## EXERCISE DIRECTIONS:
Treat the line containing "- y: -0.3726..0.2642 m" as the first line and the final line of the material below as the last; reproduce that range exactly.

## RECORDS PROVIDED:
#####
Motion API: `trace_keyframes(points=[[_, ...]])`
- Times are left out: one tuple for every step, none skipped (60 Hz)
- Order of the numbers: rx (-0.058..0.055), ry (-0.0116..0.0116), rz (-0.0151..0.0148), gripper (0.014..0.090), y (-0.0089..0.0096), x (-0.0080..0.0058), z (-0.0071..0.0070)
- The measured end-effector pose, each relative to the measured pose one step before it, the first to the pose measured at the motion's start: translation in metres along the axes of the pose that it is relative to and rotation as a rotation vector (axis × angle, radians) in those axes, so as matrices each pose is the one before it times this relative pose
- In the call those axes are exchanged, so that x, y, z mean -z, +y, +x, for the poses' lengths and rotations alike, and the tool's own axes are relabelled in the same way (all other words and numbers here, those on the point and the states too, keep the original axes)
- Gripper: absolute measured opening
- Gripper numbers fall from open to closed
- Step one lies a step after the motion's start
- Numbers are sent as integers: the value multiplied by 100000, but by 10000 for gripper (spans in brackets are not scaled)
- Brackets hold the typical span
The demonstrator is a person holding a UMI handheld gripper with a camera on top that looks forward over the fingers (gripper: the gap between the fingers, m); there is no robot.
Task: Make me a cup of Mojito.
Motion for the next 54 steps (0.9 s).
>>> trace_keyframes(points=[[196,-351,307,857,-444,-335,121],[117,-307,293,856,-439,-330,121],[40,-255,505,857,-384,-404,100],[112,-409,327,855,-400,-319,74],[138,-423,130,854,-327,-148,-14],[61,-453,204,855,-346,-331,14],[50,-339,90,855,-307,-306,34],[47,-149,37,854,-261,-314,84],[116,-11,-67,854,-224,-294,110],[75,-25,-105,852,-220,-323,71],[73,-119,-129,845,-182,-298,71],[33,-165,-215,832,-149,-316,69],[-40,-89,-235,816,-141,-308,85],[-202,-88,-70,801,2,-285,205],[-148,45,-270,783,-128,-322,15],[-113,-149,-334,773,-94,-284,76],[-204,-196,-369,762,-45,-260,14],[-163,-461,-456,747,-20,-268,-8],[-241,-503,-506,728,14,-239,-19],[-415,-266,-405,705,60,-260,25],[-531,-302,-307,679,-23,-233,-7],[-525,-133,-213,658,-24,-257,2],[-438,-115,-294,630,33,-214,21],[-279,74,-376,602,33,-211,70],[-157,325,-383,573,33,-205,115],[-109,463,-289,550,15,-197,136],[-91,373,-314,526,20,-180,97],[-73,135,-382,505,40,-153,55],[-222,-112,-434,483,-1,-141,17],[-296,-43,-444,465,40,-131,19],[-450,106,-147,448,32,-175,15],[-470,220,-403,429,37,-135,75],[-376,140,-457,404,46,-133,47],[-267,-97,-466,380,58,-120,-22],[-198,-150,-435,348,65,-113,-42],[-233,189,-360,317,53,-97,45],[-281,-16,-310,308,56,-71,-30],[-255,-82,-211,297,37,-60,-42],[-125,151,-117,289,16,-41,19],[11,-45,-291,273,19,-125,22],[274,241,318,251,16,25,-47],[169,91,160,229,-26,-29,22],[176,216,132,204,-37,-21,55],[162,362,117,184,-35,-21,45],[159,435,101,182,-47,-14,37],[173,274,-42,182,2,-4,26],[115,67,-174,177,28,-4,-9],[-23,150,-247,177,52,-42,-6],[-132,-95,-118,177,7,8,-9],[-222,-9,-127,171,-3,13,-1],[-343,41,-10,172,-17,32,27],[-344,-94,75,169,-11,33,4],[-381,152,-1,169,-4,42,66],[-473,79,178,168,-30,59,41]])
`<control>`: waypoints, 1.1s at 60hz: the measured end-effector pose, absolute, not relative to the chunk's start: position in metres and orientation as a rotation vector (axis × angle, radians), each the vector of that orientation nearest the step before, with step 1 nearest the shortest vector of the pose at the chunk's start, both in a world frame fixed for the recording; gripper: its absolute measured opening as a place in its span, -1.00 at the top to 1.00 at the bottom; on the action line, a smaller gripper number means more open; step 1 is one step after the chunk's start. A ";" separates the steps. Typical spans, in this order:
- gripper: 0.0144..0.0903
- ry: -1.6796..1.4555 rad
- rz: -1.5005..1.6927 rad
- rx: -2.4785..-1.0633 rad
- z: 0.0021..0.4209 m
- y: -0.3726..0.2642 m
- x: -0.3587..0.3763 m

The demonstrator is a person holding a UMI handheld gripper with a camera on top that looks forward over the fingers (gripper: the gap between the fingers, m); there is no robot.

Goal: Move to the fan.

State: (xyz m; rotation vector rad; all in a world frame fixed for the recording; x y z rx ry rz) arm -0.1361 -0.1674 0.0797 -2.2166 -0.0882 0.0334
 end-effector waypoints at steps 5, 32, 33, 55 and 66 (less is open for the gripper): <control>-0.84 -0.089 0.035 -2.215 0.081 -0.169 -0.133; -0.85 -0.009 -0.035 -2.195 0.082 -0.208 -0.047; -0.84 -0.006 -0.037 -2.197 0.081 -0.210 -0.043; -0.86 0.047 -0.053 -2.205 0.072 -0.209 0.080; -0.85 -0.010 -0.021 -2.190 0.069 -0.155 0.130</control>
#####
## OUTPUT:
- y: -0.3726..0.2642 m
- x: -0.3587..0.3763 m

The demonstrator is a person holding a UMI handheld gripper with a camera on top that looks forward over the fingers (gripper: the gap between the fingers, m); there is no robot.

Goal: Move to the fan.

State: (xyz m; rotation vector rad; all in a world frame fixed for the recording; x y z rx ry rz) arm -0.1361 -0.1674 0.0797 -2.2166 -0.0882 0.0334
 end-effector waypoints at steps 5, 32, 33, 55 and 66 (less is open for the gripper): <control>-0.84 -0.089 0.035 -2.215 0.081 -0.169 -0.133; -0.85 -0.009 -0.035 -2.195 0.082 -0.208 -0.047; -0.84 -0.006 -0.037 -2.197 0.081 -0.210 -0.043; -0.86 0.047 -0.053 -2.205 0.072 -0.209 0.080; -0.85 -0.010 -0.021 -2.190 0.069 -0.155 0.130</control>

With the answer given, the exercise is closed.